On that score, the Scottish Licensed Trade Association is in no doubt that the second lockdown will tip many businesses over the edge.

“This is the worst possible news for the licensed hospitality industry and there will be many operators who will now be seriously considering if their businesses have a future at all – that’s how serious the situation is,” said managing director Colin Wilkinson.

If there is to be any form of happy ending to this protracted nightmare for the industry, it needs the support from lenders, creditors and government to help it through the next few critical months.

After all, there is genuine hope now that we could be in the final furlong of this horrible journey.

The hugely exciting breakthroughs we have heard on the vaccine front over the last two weeks have provided a genuine prospect of there being light at the end of the tunnel.

If the NHS is in a position to start rolling out vaccines in the new year, or perhaps even earlier, then we could be moving to a situation where significant parts of the population will be vaccinated by the time the 2021 tourism season looms into view.

On that basis, businesses in Scotland badly affected by the latest lockdown measures, and not just in tourism and hospitality, should be given all the support they require to survive the final few months of the crisis.

And that includes support for suppliers, such as food and drink wholesalers, which have kept going amid the crisis despite receiving no direct grants from government.

Banks which benefited so much from the public purse during the great financial crisis must stand by their customers, especially those with perfectly sound businesses that are only struggling because of the health crisis, and government must dredge up all the support it can to back those in that position.

On Tuesday, the Scottish Government announced a further £30 million of support for Covid-hit businesses, to be distributed through local authorities.

In such straitened times, any form of financial help is welcome, even a temporary closure grant of £2,000, but the desperate nature of the situation means much more is needed.

There is concern in the business community that the level of financial support is not enough and, moreover, that there are glitches in the current system that still need to be ironed out.

There is also the crucial matter that some firms continue to be excluded, despite the restrictions effectively wiping out their markets.
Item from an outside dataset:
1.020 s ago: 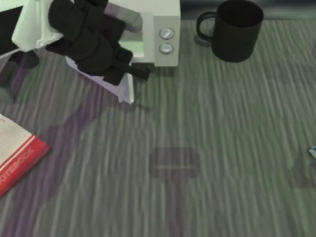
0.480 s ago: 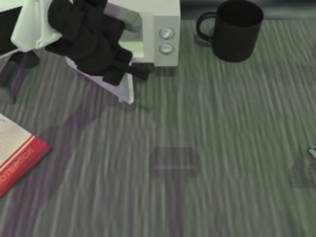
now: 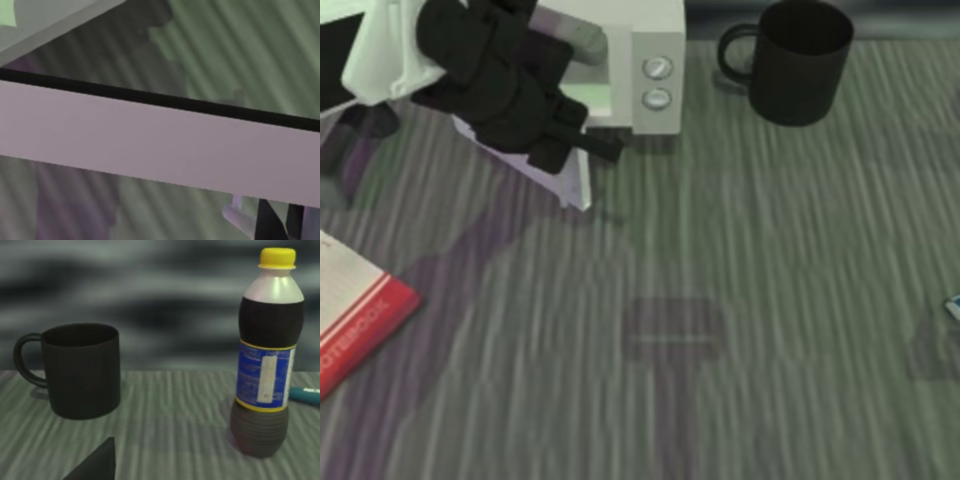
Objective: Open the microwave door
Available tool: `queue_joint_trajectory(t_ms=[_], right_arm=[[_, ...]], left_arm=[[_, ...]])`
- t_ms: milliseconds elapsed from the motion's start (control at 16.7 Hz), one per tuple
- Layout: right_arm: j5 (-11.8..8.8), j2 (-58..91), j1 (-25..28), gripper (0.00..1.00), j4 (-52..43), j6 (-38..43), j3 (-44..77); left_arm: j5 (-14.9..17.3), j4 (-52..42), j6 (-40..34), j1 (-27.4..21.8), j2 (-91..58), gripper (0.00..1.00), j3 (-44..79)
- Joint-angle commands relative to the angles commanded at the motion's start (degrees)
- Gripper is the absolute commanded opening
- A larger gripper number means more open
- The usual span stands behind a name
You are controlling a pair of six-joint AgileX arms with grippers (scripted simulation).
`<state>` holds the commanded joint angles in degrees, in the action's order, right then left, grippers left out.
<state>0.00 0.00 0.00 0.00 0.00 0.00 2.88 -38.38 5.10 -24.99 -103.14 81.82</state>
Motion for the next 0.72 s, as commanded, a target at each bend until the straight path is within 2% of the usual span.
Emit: queue_joint_trajectory(t_ms=[420, 720], right_arm=[[0.00, 0.00, 0.00, 1.00, 0.00, 0.00, 0.00], [0.00, 0.00, 0.00, 1.00, 0.00, 0.00, 0.00]], left_arm=[[0.45, 0.01, -0.02, -0.20, -0.11, 0.00, -0.27], [3.46, -0.28, 5.91, 2.12, 2.12, 0.00, -2.84]])
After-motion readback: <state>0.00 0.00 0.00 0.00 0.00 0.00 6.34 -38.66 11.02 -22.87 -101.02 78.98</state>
These include suppliers of goods and services to the hospitality sector, be they wine merchants or cleaners of beer lines in pubs.

Stuart Mackinnon, external affairs manager at the Federation of Small Businesses, said the Scottish Government should either expand the scheme to include such suppliers, or work with local government to ensure the extra funding reaches them too.

He observed that it was difficult for businesses to keep track of the multiple support schemes being offered between the Treasury and the Scottish Government, and said there is often too much of a time-lag between grants being announced and them getting into business bank accounts.

“In our experience, a lot of these schemes take a fortnight to get up and running, from the point of announcement to their delivery,” he said.

The time for any form of prevarication is over. Only rapid and decisive action will do if we are to save as many businesses and jobs as possible.